Browse Australian Shepherds on Petmeetly

What health tests does an Australian Shepherd need before breeding?

Short answer

Hips, elbows, and a yearly eye exam are the core CHIC tests, plus DNA. Every breeding Aussie should have the MDR1 drug-sensitivity test and the breed DNA panel for eye and spinal-cord diseases. CHIC asks that results be public, not that every result is perfect.

  • 01. MDR1 drug-sensitivity DNA testEssential
    A cheek swab. Tells you which drugs are dangerous for the dog and guides safe pairings.
    $50 to $100
  • 02. Hip evaluation (OFA x-ray or PennHIP)Required
    Screens for hip dysplasia, a poorly formed hip joint. Certified at 24 months.
    $300 to $500
  • 03. Elbow evaluation (OFA x-ray)Required
    Screens for elbow dysplasia. Certified at 24 months.
    Often bundled with hips
  • 04. Eye exam by a veterinary ophthalmologist (ACVO/CAER)Required
    A yearly eye check registered with the OFA.
    $50 to $150
  • 05. Breed DNA panel: CEA, PRA, HSF4 cataract, DMRecommended
    One panel screens the breed’s inherited eye and spinal-cord diseases.
    $200 to $400
  • 06. Thyroid panel (autoimmune thyroiditis)Recommended
    Screens for immune attack on the thyroid gland.
    $100 to $200

CHIC stands for the Canine Health Information Center, a shared database run with the OFA (the Orthopedic Foundation for Animals). A dog earns a CHIC number when its owner completes the breed’s tests and posts the results publicly, even the imperfect ones, per the OFA CHIC program. The breed’s herding and genetics body, the Australian Shepherd Health and Genetics Institute (ASHGI), publishes recommended testing beyond the CHIC minimum, per ASHGI.

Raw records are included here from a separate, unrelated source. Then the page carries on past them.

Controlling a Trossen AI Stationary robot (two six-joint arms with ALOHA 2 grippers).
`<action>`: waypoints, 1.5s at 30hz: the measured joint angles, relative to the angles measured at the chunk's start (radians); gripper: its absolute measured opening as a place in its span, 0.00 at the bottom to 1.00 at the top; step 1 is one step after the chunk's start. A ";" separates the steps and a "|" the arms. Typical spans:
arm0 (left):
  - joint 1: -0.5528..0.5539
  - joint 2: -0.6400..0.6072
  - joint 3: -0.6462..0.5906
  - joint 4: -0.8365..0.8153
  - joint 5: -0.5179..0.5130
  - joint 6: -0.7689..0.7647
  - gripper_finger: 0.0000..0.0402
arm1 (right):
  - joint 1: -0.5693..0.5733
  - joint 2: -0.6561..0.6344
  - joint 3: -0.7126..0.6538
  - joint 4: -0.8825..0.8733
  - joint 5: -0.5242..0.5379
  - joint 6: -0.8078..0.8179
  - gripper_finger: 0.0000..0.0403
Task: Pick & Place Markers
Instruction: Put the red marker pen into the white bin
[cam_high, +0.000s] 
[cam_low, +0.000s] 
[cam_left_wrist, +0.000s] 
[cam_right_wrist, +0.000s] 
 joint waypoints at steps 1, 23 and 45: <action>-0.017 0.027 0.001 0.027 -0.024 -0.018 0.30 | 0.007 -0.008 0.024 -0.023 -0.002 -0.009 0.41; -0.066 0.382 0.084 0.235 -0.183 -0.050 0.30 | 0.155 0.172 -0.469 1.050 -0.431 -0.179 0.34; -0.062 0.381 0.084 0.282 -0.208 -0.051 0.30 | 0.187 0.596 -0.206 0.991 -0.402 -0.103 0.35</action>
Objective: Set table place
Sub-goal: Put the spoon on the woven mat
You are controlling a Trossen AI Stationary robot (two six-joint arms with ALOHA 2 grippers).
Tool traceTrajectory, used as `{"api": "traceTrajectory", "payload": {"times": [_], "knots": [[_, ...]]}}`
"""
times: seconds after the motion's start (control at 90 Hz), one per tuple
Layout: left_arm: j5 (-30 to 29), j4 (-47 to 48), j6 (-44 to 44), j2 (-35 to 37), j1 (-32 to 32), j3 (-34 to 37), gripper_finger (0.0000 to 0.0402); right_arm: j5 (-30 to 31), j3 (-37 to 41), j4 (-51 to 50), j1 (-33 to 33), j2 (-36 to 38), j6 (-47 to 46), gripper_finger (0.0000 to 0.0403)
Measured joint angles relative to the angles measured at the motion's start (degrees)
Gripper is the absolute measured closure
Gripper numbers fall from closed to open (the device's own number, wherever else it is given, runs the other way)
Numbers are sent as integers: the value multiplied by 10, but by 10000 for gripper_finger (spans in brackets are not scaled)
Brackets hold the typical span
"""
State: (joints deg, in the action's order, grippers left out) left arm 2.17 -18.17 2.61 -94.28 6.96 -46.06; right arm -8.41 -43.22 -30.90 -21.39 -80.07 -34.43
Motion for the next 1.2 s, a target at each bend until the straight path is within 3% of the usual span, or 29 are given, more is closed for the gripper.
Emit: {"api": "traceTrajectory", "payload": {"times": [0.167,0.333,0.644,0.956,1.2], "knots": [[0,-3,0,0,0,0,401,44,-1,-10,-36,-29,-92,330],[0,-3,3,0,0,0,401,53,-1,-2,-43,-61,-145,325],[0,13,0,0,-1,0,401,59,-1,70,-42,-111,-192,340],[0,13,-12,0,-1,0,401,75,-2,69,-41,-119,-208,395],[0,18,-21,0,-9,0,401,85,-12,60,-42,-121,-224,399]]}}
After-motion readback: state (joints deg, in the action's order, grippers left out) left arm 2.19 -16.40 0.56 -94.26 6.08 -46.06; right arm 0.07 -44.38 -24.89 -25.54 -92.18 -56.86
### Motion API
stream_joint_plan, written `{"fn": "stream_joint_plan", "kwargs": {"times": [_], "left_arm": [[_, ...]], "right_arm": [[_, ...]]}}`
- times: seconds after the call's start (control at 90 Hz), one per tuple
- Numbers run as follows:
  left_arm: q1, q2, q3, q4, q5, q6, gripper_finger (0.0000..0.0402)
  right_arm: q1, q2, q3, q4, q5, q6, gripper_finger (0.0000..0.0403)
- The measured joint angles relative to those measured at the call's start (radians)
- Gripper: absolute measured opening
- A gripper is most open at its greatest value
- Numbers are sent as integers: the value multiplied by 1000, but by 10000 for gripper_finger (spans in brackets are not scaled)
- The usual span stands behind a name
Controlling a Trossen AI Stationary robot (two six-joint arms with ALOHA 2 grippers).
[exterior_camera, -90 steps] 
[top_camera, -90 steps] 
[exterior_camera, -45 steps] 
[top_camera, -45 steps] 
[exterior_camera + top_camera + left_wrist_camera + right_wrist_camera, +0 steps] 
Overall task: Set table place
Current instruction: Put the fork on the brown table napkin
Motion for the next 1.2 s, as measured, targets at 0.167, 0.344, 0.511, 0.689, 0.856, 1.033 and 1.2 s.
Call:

Run the full task list before the heat cycle starts. Our pre-breeding checklist walks through the timing steps that sit alongside these clearances.

See health-tested Aussies on Petmeetly

Why does MDR1 matter, and how do you breed around it?

Short answer

MDR1 (a change in the ABCB1 gene) breaks the pump that keeps certain drugs out of the brain. About half of all Australian Shepherds carry at least one copy. The fix is not to stop breeding carriers, which would gut the gene pool. It is to test every dog, breed carriers to clear mates, and tell your vet so dosing is safe.

The MDR1 gene normally makes a protein that pumps drugs back out of the brain. When the gene is broken, drugs build up in the nervous system and can cause tremors, seizures, or worse, per Washington State University.

The danger is drug-specific. High doses of some dewormers (ivermectin, milbemycin), the anti-diarrhea drug loperamide (Imodium), and a few chemotherapy and sedation drugs are the main risks. Heartworm-prevention doses are safe; the problem is the much higher doses used for other treatments, per Washington State University.

Washington State University, the lab that found the mutation, offers a simple cheek-swab test and dosing guidance. The breed body ASHGI calls trying to remove every carrier "short-sighted and even dangerous," because you cannot drop half the breed, per ASHGI.

The practical rule for breeders is simple. Test both dogs. You can safely breed a carrier to a clear dog. Favor clear puppies over the generations, and put each dog’s MDR1 status in writing for every buyer’s vet.

Find MDR1-tested Aussies on Petmeetly

Should you ever breed merle to merle?

Short answer

No. Merle is the marbled coat pattern, and it is caused by a dominant gene. Breed two merles together and about a quarter of the puppies inherit two copies, called double merle. Double-merle Aussies are often deaf, blind, or both. This is the clearest rule in Aussie breeding: never pair two merles.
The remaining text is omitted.